▶ _Work item_: The listing is to be repeated exactly, and its pictures are to be left out.

▶ _Dataset extract_:

---*---

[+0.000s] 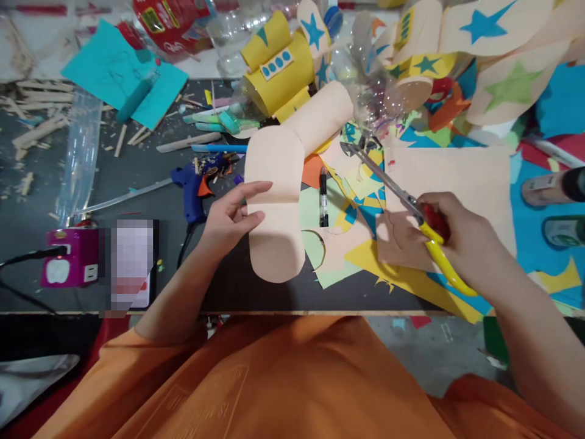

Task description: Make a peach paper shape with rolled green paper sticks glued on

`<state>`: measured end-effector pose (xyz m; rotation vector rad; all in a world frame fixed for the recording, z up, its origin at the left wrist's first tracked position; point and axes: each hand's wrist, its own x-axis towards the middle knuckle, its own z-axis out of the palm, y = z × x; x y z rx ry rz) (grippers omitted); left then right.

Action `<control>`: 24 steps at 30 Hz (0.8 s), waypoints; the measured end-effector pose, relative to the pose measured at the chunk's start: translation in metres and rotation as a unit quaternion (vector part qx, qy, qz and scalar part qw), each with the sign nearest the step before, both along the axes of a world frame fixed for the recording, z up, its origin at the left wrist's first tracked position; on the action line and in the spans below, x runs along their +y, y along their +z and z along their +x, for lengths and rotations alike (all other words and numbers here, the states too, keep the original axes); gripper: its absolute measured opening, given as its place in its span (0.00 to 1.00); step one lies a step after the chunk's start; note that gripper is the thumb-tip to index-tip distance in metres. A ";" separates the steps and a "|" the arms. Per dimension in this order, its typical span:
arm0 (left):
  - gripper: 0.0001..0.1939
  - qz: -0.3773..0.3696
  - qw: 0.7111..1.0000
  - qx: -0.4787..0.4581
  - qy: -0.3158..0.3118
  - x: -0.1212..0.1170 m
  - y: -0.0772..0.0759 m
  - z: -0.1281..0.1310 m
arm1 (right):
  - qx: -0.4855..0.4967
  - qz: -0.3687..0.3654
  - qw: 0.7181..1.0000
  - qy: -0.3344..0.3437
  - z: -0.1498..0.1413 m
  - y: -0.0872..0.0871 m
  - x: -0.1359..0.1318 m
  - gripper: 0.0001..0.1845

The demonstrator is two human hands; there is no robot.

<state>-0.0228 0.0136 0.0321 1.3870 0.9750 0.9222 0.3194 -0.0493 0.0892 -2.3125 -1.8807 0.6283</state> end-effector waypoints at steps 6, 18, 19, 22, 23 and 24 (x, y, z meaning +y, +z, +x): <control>0.24 -0.029 0.999 -0.015 -0.020 -0.004 -0.002 -0.001 | -0.013 -0.069 0.990 0.120 -0.017 0.007 -0.009 0.43; 0.34 0.080 0.992 0.047 -0.091 -0.003 -0.005 -0.007 | 0.004 -0.093 0.977 0.194 -0.018 0.012 -0.005 0.38; 0.34 0.083 0.991 0.045 -0.092 -0.004 -0.005 -0.007 | 0.005 -0.104 0.977 0.188 -0.019 0.013 -0.003 0.38; 0.34 0.097 0.989 0.043 -0.101 -0.004 -0.005 -0.007 | 0.007 -0.145 0.974 0.175 -0.023 0.019 0.004 0.38; 0.34 0.102 0.988 0.044 -0.104 -0.004 -0.004 -0.008 | 0.007 -0.156 0.972 0.176 -0.025 0.021 0.007 0.38; 0.33 0.106 0.988 0.046 -0.107 -0.003 -0.004 -0.008 | 0.005 -0.167 0.970 0.178 -0.028 0.024 0.010 0.38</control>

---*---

▶ _Answer for the task_:
[+0.000s] 

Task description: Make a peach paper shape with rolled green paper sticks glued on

`<state>`: measured end-effector pose (xyz m; rotation vector rad; all in a world frame fixed for the recording, z up, its origin at the left wrist's first tracked position; point and axes: each hand's wrist, its own x-axis towards the middle knuckle, its own z-axis out of the palm, y = z × x; x y z rx ry rz) (grippers omitted); left then right.

Action `<control>`: 24 steps at 30 Hz (0.8 s), waypoints; the measured end-effector pose, relative to the pose measured at the chunk's start: translation in metres and rotation as a unit quaternion (vector part qx, qy, qz and scalar part qw), each with the sign nearest the step before, both along the axes of a world frame fixed for the recording, z up, its origin at the left wrist's first tracked position; on the action line and in the spans below, x runs along their +y, y along their +z and z along their +x, for lengths and rotations alike (all other words and numbers here, the states too, keep the original axes); gripper: its absolute measured opening, given as its place in its span (0.00 to 1.00); step one lies a step after the chunk's start; note that gripper is the thumb-tip to index-tip distance in metres. A ";" separates the steps and a "|" the arms. Per dimension in this order, its typical span:
arm0 (left):
  - gripper: 0.0001..0.1939
  - qz: -0.3773..0.3696
  - qw: 0.7111..1.0000
  - qx: -0.4787..0.4581
  - qy: -0.3158..0.3118
  - x: -0.1212..0.1170 m
  - y: -0.0772..0.0759 m
  - z: -0.1281..0.1310 m
arm1 (right):
  - qx: -0.4855..0.4967
  - qz: -0.3687..0.3654
  - qw: 0.7181..1.0000
  - qy: -0.3344..0.3437
  - z: -0.1498..0.1413 m
  - y: -0.0872..0.0871 m
  - x: -0.1359..0.1318 m
  - gripper: 0.0001..0.1845

The demonstrator is two human hands; there is no robot.

<state>-0.0228 0.0136 0.0321 1.3870 0.9750 0.9222 0.3194 -0.0493 0.0892 -2.3125 -1.8807 0.6283</state> end-effector waypoints at steps 6, 18, 19, 22, 23 and 24 (x, y, z meaning +y, +z, +x): <control>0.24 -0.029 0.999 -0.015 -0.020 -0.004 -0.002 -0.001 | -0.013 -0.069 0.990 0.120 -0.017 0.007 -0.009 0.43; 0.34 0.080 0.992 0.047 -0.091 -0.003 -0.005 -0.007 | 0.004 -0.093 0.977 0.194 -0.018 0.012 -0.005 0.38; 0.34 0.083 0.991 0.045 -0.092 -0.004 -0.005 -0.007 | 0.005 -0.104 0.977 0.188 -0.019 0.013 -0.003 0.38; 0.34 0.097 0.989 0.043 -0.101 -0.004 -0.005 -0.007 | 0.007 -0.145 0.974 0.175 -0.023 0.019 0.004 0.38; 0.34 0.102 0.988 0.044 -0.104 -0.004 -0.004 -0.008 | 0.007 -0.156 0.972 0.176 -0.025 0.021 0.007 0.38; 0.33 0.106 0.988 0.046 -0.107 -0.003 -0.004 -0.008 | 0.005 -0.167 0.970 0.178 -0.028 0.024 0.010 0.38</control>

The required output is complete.